Your task
When you reach the line with "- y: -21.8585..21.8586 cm" in the data below, begin printing lines exactly, and stop once the line with "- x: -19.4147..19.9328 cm" has been printed.
==== Record extracts
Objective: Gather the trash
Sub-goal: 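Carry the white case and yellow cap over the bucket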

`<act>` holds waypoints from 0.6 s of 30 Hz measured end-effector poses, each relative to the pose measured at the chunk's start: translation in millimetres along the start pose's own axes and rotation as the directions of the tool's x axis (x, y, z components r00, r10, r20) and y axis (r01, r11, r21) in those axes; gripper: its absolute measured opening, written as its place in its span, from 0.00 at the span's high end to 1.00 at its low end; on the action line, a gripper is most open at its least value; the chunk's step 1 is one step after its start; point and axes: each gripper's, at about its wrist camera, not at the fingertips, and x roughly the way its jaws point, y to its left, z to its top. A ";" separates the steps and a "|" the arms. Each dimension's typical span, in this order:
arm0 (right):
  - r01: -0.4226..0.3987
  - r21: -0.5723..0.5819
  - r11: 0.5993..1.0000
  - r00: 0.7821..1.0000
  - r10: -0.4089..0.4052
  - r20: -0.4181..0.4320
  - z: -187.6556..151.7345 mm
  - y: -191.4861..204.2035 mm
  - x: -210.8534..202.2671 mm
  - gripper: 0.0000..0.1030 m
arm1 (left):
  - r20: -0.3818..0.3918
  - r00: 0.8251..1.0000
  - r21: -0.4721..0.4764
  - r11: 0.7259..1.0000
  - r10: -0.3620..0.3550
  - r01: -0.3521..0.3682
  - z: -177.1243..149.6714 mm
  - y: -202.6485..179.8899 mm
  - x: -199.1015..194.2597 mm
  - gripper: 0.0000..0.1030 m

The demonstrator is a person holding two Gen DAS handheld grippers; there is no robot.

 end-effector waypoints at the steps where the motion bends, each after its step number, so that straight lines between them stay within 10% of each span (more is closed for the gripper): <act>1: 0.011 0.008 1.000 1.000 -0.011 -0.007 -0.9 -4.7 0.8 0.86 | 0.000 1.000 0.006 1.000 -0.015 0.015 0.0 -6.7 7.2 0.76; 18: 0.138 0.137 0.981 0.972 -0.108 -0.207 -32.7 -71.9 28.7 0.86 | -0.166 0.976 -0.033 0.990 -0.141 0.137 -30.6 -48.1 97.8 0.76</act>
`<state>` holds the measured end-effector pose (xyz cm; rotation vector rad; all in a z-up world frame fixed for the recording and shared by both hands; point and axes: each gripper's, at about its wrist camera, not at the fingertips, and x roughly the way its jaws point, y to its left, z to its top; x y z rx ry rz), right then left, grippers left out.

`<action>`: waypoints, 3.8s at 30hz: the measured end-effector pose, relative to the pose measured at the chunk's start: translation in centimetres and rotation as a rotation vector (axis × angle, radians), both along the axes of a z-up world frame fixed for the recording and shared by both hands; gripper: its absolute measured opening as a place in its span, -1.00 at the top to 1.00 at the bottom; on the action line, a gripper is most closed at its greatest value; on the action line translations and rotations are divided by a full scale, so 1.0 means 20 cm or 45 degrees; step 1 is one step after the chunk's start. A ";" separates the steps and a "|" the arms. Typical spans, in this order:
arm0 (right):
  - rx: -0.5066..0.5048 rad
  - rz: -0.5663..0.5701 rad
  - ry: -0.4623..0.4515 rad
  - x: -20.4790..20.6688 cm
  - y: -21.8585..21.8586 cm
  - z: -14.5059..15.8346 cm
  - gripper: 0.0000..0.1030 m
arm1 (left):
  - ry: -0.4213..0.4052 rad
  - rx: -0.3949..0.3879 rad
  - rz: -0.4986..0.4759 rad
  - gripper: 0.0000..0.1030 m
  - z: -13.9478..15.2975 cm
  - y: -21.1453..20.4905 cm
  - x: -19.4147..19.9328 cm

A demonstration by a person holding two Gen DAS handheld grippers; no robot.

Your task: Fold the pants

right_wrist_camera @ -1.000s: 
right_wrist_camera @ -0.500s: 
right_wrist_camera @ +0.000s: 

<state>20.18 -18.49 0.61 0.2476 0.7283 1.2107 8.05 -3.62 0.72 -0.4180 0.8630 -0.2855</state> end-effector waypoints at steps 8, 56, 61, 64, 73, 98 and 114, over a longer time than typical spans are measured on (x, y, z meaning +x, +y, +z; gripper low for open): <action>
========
Exercise output
  - y: -21.8585..21.8586 cm
  - z: -14.5059..15.8346 cm
  - gripper: 0.0000..0.1030 m
arm1 (left):
  - ry: -0.4213..0.4052 rad
  - rx: -0.3949..0.3879 rad
  - rz: -0.4986..0.4759 rad
  - gripper: 0.0000..0.1030 m
  - z: -13.9478..15.2975 cm
  - y: -21.1453..20.4905 cm
  - x: -19.4147..19.9328 cm

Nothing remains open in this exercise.